…Поезд уходил в час ночи. В купе оказался еще только один пассажир — старик с колкими синими глазами, прикрытыми свисающим треугольником век. Лишь только поезд набрал скорость, он распрямил на столике газету, выложил ломоть сала, хлеб, четвертинку водки и, коротко взглянув на Бутова, предложил:
— Угощайтесь!
— Спасибо, не хочется.
Бутов вспомнил, что толком не ел бог знает сколько времени, со вчерашнего вечера, но он действительно не был голоден, его только мутило.
— А это приучаться следует. Не хочется? Так ты про запас. Придет пора, оголодаешь, а приманку не схватишь. Вот и продержишься несколько на плаву…
Слова старика были странными, но сквозь ровную их безучастность чудилось некоторое доброжелательство; тревоги они не вызывали.
Старик ел, отрезая ломти сала и хлеба, мелкими глотками прихлебывая водку. На Бутова он почти не взглядывал. Поев, поднялся и стал ходить из угла в угол купе маленькими шажками, с удивительной даже умелостью используя для прогулки крошечное пространство.
— Странник? — спросил старик на второй день пути.
— «Странник»?! — поняв суть вопроса, но с нарочитым удивлением повторил Бутов.
— Откуда вы взяли? Обыкновенный студент.
— Желания не имеется — молчите; это и есть наиважнейшее. Только трудновато. Иногда так намолчишься, что хоть под поезд, хуже не будет. Так с иным можно чуток раскрыться, роздых себе дать; не обойтись без роздыху. Но риск, конечно, — большой риск…

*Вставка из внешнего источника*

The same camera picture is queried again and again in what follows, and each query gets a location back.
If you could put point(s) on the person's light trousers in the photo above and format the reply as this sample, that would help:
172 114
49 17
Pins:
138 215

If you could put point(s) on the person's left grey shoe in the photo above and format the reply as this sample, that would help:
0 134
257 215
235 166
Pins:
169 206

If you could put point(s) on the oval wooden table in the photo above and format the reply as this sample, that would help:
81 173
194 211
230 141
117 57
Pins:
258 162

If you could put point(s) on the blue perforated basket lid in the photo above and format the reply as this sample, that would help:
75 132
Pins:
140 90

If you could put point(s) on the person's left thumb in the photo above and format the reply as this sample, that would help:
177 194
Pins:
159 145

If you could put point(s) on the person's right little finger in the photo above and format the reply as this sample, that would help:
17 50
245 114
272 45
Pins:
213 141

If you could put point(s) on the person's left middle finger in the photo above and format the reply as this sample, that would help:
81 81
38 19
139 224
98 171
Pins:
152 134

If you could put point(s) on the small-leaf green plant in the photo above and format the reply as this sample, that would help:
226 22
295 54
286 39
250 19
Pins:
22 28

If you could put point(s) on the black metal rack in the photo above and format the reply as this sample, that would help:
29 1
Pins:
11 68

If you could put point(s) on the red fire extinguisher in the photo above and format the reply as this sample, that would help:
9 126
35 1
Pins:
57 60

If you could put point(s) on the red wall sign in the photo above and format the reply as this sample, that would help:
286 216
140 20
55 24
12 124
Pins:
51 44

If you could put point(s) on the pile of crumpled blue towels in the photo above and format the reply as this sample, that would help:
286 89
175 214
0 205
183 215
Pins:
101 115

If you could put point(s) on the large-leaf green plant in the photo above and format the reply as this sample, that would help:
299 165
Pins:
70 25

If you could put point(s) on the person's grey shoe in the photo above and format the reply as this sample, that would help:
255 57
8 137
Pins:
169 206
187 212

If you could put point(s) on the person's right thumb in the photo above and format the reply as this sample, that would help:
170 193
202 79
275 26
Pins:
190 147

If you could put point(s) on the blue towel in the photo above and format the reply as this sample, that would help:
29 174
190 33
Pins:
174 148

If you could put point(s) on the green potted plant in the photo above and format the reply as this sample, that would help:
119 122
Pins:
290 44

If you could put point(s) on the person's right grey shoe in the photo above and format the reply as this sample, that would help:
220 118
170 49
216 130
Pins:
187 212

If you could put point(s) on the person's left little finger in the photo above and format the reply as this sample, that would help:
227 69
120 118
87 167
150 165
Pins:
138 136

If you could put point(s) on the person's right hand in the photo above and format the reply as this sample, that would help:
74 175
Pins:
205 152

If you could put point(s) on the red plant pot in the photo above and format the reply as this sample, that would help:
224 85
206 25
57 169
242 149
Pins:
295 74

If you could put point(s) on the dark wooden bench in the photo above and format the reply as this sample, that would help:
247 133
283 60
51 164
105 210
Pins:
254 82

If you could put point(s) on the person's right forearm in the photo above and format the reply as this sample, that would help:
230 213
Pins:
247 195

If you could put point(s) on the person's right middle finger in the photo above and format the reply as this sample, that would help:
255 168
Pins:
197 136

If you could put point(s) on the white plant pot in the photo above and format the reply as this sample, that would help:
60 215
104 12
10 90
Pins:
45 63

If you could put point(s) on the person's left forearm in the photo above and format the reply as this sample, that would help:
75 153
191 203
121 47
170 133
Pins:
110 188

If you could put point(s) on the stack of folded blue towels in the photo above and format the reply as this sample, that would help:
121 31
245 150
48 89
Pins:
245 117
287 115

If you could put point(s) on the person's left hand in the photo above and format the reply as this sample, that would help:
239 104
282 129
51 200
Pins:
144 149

Старик говорил монотонно, не понижая и не повышая голос.
— Разве ты один?.. Многие подались в странники. Ну, те, которых… как класс; по-простонародному — под ноготь. И то сказать — не каждого тянет, чтобы под ноготь. Особенно молодым, — вам еще мнится, что-то светится.
Помолчав, он спросил:
— Документики в порядке? Бутов кивнул.
— Это хорошо. Однако прописываться не торопись, подайся в глубинку, места тут просторные, лесные. Устроишься в колхозе, который победнее, в леспромхозе или еще где; чтобы в тенечке, не на виду, километрах в полсотне от райцентра, — люди везде нужны; устроился, ну и сиди как таракан на щелочке. Сообразил? «Молчи, скрывайся и таись». Начнет участковый интересоваться, ты — мешок за плечи и в другой район. Или поездом из-под Архангельска, например — под Астрахань в рыболовецкую артель; у нас это «большой рокировкой» именуется. Быстро только надо действовать, не раздумывая.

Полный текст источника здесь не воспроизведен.